◆ **Task brief**
The reply must consist of the complete listing, reproduced exactly, with no images included.

_ _ _ _ _ _ _

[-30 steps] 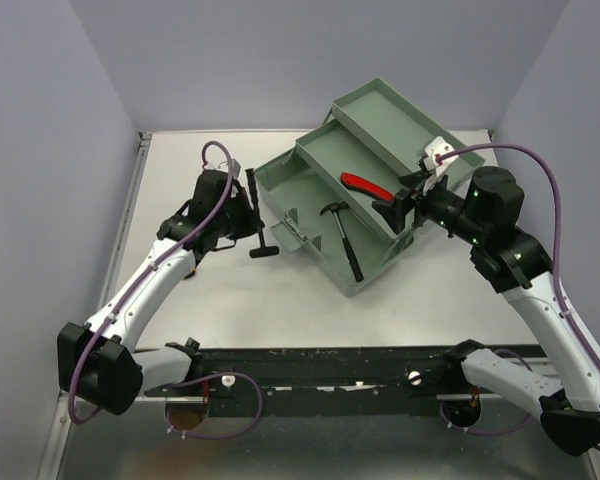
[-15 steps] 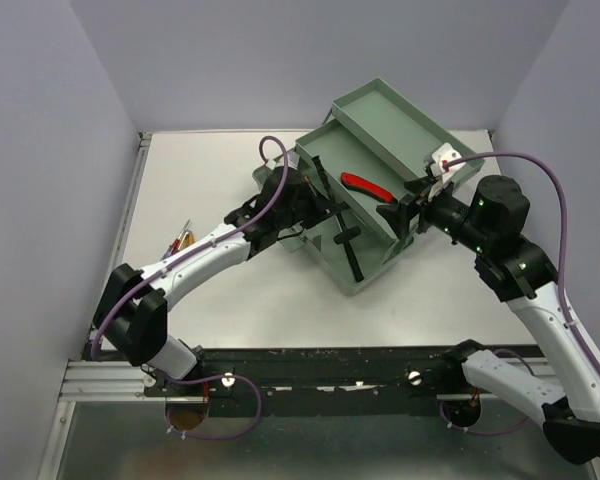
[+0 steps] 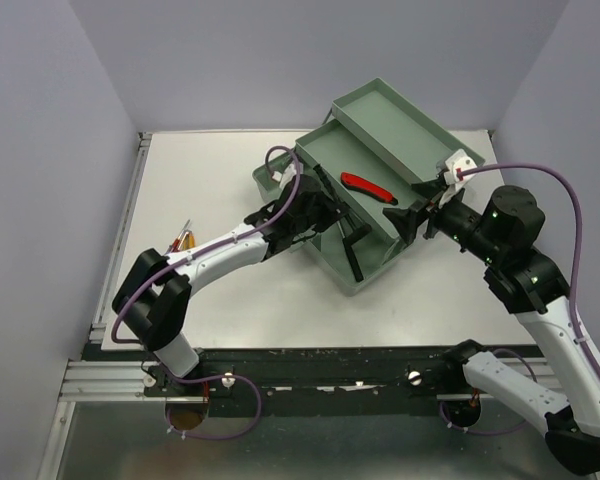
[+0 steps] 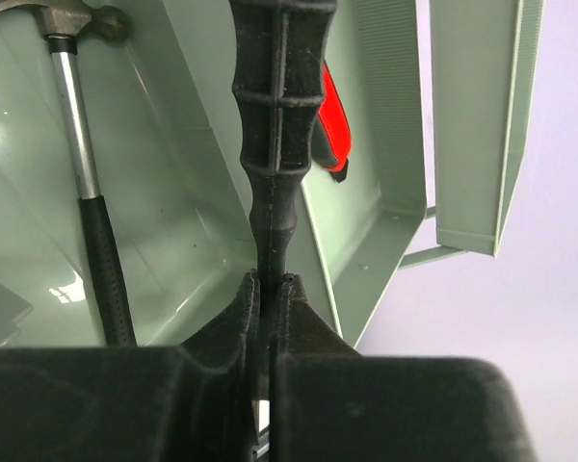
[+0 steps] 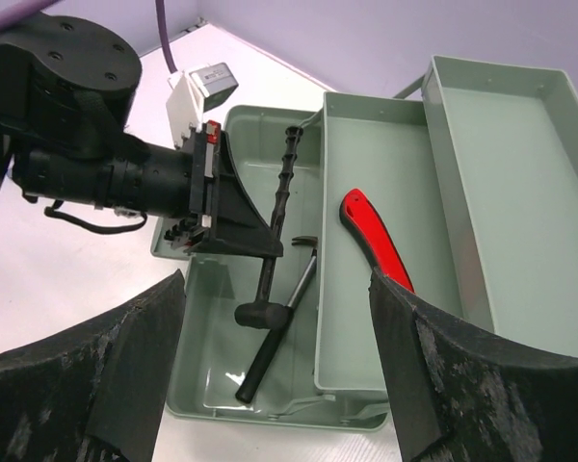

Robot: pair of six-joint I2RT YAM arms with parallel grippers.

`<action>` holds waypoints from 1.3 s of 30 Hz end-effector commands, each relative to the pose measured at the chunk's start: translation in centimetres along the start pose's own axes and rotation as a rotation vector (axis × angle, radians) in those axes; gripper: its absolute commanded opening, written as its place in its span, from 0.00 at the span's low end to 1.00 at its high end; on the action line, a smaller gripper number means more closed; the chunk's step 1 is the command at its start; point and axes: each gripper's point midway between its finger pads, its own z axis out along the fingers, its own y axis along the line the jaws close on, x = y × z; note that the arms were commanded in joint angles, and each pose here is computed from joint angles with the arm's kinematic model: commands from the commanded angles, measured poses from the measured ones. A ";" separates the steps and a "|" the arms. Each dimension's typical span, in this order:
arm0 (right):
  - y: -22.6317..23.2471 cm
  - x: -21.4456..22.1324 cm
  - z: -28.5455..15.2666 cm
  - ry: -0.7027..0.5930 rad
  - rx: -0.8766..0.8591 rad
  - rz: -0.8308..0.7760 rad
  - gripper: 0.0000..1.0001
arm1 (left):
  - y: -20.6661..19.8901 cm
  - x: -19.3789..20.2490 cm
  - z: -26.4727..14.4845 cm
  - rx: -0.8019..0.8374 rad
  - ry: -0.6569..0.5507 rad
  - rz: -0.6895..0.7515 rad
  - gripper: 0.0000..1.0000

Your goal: Pack the tool kit

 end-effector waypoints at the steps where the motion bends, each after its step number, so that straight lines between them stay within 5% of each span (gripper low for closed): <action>1: 0.0 0.5 -0.4 0.013 0.012 0.019 0.84 | 0.1 0.6 1.3 0.003 0.017 -0.007 0.16; 8: 0.1 0.6 -0.4 0.011 0.010 0.029 0.85 | 0.2 0.5 1.0 -0.010 0.017 0.030 0.51; 16: 0.1 0.8 -0.4 0.016 0.012 0.032 0.84 | -2.9 -2.1 -1.4 0.042 -0.065 0.223 0.63; 20: -0.1 0.4 -0.8 0.005 0.024 0.030 0.85 | -3.2 -6.1 -5.6 0.014 -0.225 0.410 0.80; 28: -0.4 0.4 -0.9 -0.012 0.051 0.043 0.85 | 11.9 -15.4 -14.8 -0.444 -0.320 0.472 0.87; 35: -0.6 0.6 -0.5 -0.023 0.057 0.045 0.84 | 25.6 -16.0 -22.0 -0.947 -0.200 0.474 0.91; 39: -0.3 0.3 -0.6 -0.033 0.045 0.044 0.85 | 29.5 -15.6 -21.7 -0.972 -0.106 0.373 0.86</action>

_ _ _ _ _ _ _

◆ **Problem solution**
[-30 steps] 
[-15 steps] 
[+0 steps] 
[+0 steps] 
[+0 steps] 

Robot: pair of six-joint I2RT YAM arms with parallel grippers.

`<action>` holds waypoints from 1.3 s of 30 Hz end-effector commands, each relative to the pose measured at the chunk's start: translation in centimetres along the start pose's own axes and rotation as a rotation vector (axis × angle, radians) in those axes; gripper: its absolute commanded opening, written as its place in its span, from 0.00 at the span's low end to 1.00 at its high end; on the action line, a smaller gripper number means more closed; the chunk's step 1 is the command at its start; point and axes: each gripper's point midway between its finger pads, its own z axis out along the fingers, its own y axis along the line the jaws close on, x = y × z; note that the arms were commanded in joint angles, and each pose here is computed from joint angles with the arm's kinematic model: commands from the commanded angles, measured poses from the measured ones. A ";" separates the steps and a "|" the arms. Each dimension's typical span, in this order:
arm0 (right):
  - y: -22.6317..23.2471 cm
  - x: -21.4456..22.1324 cm
  - z: -28.5455..15.2666 cm
  - ry: -0.7027..0.5930 rad
  - rx: -0.8766..0.8591 rad
  - rz: -0.8308..0.7760 rad
  - gripper: 0.0000..1.0001
arm1 (left):
  - y: -20.6661..19.8901 cm
  - x: -19.3789..20.2490 cm
  - z: -26.4727..14.4845 cm
  - rx: -0.8019..0.8374 rad
  - ry: -0.6569..0.5507 rad
  - rz: -0.6895..0.7515 rad
  - gripper: 0.0000..1.0000

Your goal: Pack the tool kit

 end-effector waypoints at the steps where the motion bends, each after its step number, so that straight lines between them stay within 5% of each span (gripper low for closed): <action>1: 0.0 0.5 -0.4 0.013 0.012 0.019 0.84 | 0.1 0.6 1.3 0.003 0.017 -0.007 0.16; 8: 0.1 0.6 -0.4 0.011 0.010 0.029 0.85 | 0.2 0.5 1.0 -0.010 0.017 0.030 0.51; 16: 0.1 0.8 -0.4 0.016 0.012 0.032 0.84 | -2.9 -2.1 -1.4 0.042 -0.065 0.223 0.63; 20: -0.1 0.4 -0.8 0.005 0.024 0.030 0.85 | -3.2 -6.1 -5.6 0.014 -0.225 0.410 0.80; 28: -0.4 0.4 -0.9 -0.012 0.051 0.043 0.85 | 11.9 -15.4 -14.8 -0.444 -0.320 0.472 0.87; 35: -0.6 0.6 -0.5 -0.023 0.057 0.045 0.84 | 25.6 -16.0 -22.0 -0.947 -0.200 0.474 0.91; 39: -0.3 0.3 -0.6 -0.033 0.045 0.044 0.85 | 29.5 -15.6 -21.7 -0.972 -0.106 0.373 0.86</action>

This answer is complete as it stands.